Task brief:
A stretch of the entries below is to be set down exactly, running from the line with "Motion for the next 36" through the line with "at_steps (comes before", both included, and no other line.

Dataset records:
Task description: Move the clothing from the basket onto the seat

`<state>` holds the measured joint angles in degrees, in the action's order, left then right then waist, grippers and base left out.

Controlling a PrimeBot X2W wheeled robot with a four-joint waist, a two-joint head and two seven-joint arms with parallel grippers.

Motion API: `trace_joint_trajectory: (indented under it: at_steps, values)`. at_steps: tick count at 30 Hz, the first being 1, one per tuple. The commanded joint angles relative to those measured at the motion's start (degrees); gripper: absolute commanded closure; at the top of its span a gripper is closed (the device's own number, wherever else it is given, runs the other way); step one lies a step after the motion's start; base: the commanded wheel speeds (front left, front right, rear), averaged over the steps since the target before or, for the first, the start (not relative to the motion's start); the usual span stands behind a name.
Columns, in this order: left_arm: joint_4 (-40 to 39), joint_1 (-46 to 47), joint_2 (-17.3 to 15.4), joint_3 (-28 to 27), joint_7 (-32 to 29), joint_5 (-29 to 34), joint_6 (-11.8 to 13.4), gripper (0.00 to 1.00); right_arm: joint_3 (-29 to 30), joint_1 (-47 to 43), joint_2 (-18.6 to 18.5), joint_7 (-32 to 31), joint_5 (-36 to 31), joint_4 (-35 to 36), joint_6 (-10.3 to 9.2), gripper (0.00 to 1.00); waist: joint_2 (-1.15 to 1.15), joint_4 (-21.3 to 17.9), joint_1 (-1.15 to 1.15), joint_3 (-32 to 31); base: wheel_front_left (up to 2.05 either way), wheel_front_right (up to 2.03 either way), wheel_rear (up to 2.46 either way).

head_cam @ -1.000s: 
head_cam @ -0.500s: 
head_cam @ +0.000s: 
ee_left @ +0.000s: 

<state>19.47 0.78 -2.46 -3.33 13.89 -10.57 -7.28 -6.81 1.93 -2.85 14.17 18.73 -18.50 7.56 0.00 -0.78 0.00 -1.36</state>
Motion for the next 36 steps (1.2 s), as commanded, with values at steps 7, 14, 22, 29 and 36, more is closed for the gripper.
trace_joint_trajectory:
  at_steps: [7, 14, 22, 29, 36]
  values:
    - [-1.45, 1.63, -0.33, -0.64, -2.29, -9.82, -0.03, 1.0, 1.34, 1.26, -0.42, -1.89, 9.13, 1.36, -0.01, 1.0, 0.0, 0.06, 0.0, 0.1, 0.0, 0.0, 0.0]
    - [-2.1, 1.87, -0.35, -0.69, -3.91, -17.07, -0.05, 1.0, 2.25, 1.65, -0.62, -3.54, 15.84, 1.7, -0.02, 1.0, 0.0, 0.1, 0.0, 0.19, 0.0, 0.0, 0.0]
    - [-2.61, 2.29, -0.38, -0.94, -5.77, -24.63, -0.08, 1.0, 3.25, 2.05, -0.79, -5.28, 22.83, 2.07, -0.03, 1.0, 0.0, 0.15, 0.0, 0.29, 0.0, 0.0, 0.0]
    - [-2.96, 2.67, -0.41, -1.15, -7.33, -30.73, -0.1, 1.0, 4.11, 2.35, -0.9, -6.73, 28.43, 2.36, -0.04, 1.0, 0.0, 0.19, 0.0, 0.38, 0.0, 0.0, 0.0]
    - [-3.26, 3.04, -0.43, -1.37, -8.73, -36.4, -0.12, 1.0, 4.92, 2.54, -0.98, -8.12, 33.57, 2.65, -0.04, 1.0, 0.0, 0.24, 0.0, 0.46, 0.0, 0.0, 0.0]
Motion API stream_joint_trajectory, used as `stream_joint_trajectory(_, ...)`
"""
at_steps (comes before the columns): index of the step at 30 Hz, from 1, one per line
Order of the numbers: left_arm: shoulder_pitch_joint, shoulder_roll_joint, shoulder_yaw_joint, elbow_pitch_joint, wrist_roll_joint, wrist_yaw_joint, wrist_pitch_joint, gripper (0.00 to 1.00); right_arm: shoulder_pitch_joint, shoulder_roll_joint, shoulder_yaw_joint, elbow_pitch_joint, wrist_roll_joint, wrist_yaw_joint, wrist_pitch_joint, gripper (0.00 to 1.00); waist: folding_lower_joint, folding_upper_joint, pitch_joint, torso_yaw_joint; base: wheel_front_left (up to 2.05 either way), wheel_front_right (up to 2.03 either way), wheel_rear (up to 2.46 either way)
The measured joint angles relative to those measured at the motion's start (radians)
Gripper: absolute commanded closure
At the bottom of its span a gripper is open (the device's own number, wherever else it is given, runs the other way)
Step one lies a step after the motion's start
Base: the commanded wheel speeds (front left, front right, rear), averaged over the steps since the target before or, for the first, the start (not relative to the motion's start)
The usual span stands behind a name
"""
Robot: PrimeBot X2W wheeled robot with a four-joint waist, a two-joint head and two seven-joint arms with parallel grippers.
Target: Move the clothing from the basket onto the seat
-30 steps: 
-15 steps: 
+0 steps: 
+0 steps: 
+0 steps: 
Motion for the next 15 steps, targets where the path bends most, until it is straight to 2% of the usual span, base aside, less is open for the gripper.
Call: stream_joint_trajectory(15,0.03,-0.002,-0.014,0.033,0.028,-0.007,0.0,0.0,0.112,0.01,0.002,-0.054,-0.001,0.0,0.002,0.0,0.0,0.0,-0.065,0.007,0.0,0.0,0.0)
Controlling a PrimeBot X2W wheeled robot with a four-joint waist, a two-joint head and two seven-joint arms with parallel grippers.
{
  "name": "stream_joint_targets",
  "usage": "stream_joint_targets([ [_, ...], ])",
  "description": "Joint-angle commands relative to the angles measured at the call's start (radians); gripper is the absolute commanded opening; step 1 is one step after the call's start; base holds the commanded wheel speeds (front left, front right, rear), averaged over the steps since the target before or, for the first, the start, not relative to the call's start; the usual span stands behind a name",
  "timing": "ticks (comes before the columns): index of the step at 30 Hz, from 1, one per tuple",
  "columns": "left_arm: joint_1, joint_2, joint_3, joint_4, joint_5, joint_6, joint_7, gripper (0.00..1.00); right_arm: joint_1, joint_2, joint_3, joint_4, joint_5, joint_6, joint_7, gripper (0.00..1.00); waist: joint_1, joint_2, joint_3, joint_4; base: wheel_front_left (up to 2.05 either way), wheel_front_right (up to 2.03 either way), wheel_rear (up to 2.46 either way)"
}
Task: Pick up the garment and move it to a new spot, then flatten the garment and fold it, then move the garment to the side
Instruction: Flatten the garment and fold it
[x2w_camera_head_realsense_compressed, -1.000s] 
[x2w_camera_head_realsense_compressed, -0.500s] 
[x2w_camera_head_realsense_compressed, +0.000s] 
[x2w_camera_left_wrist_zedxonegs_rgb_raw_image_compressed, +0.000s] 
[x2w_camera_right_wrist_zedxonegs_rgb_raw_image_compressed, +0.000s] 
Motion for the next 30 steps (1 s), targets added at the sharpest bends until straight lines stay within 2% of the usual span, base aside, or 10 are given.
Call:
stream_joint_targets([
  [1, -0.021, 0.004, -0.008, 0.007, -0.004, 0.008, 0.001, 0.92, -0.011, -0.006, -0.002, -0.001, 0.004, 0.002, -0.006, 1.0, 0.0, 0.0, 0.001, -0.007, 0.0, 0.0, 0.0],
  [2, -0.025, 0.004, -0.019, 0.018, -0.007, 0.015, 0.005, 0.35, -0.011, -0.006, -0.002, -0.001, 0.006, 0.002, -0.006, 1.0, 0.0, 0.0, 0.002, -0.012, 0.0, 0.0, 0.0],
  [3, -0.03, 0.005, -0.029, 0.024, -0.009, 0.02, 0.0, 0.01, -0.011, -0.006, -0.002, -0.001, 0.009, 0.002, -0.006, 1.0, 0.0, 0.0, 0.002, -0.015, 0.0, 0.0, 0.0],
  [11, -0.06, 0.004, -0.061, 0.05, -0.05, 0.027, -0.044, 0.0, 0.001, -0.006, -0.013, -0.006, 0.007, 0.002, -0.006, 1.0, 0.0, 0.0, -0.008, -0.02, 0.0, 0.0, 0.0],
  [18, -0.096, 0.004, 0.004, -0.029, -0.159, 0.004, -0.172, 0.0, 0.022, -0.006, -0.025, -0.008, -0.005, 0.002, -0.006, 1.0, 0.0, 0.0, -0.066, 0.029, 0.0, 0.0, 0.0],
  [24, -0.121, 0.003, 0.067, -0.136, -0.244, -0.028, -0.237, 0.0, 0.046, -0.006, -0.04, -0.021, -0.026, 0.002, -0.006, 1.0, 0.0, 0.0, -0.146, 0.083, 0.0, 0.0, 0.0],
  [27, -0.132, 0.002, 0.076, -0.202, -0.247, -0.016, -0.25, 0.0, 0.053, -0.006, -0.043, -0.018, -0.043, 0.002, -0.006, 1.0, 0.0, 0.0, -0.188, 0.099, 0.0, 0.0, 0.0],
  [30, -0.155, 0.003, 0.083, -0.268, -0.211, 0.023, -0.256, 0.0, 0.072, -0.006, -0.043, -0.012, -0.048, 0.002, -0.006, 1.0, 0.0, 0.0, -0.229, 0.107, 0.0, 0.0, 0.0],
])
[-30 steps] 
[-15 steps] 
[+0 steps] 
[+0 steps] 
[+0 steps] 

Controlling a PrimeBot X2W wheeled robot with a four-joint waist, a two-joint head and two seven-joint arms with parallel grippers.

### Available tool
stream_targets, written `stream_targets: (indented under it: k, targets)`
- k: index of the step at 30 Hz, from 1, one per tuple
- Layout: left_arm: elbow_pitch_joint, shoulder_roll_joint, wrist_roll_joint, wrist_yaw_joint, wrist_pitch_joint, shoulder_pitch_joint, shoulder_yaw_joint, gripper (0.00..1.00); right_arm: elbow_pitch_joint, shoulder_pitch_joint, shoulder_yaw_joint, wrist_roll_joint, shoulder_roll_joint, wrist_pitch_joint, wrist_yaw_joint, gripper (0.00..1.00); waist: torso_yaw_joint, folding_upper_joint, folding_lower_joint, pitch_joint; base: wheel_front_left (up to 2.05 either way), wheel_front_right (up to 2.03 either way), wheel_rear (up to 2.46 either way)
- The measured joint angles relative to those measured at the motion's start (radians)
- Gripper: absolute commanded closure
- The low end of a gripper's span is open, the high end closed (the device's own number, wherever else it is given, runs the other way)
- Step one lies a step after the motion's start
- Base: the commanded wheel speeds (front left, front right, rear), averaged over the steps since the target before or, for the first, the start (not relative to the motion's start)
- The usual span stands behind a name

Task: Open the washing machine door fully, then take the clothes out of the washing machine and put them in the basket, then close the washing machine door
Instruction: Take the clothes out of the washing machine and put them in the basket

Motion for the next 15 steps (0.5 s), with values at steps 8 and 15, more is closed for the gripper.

Your solution:
Motion for the next 36 steps (1.2 s), as commanded, with values at steps 7, 14, 22, 29 and 36, more is closed for the gripper.
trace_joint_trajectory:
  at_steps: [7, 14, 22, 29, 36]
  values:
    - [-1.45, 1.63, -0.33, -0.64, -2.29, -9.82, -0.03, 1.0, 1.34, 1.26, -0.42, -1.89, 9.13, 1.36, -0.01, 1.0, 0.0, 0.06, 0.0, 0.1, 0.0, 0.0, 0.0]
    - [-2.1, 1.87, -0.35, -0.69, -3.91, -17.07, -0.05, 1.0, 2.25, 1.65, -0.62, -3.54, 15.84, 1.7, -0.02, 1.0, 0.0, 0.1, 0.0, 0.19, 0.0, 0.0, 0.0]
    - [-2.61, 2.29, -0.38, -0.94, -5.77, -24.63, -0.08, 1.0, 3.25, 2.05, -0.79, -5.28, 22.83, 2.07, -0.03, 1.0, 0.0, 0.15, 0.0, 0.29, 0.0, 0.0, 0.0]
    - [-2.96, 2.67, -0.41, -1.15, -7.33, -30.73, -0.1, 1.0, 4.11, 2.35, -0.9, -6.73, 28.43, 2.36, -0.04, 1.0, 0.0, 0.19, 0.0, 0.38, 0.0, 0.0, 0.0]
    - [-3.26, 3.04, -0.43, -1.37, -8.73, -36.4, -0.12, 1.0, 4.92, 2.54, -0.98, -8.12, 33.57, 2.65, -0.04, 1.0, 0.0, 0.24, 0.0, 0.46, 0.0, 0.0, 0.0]
Motion API stream_joint_trajectory, used as `stream_joint_trajectory(_, ...)`
"""
at_steps (comes before the columns): index of the step at 30 Hz, from 1, one per line

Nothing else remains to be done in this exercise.